* _ASSIGNMENT_
Give back, exactly as written, the lines of the listing from the top through the line holding "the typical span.", and nothing more. Exclude pictures.

*** Opening of MATERIAL PROVIDED ***

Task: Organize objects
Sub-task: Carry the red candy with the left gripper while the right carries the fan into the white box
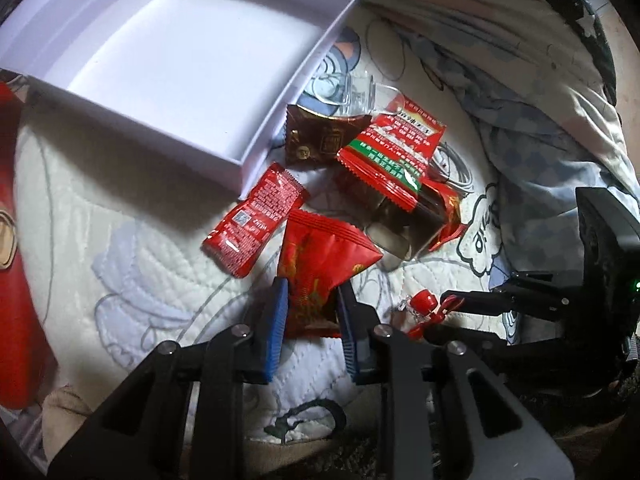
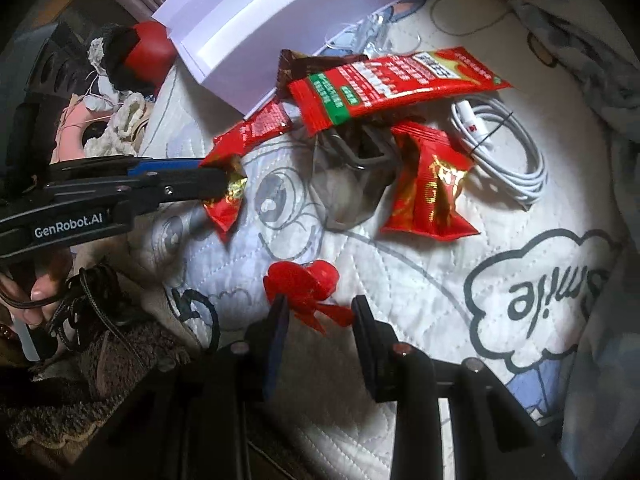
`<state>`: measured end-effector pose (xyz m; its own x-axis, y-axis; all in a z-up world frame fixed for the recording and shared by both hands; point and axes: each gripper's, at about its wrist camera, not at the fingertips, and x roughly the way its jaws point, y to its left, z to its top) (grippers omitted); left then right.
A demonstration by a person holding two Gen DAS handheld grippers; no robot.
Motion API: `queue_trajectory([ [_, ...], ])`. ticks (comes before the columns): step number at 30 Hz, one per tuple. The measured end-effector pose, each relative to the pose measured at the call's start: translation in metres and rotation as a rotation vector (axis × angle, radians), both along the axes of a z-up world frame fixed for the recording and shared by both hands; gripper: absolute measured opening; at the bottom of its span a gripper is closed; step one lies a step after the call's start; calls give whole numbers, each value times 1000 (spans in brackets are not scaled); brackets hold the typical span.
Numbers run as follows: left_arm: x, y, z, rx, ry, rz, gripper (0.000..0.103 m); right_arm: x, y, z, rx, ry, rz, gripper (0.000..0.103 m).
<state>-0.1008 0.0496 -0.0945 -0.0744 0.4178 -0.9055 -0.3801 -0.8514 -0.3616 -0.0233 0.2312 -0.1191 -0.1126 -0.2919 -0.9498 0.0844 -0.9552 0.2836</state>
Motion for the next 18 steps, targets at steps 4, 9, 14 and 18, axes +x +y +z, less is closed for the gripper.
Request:
queue_trajectory([
  [4, 6, -10, 10, 5, 12, 27, 22, 2, -3, 16, 5, 33, 13, 32],
  [9, 14, -20, 29, 11, 54, 42, 22, 2, -16, 38, 15, 93, 40, 32],
  [14, 24, -30, 45, 20, 86, 75, 22, 7, -19, 61, -2, 139, 46, 32],
  [18, 30, -41, 57, 15, 110, 100, 22, 8, -31, 77, -2, 181, 71, 32],
])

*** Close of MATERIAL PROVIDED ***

* _RESULT BELOW_
Task: Organize objects
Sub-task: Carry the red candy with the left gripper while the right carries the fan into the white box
`<state>`: measured end-effector pose (xyz m; its own x-axis, y-axis; all in a z-up world frame fixed for the recording and shared by both hands; point and axes: each gripper's, at about its wrist camera, not at the fingertips, and x roughly the way its jaws point, y to its left, z to its top) (grippers omitted); left then right.
A demonstration by a person holding two Gen DAS handheld grippers; no robot.
Motion API: `queue_trajectory([ [_, ...], ])`. ticks (comes before the columns): step number at 30 Hz, one per tuple. The measured end-effector pose, each relative to the pose measured at the call's start: translation in metres and rotation as a rotation vector (axis × angle, radians), both along the axes of a z-up world frame fixed for the recording and shared by both hands; gripper: absolute measured opening; at the bottom of its span a gripper is closed; step one lies a step after the call's start; calls give whole numbers, each value times 1000 (spans in brackets are not scaled); brackets hold the typical span.

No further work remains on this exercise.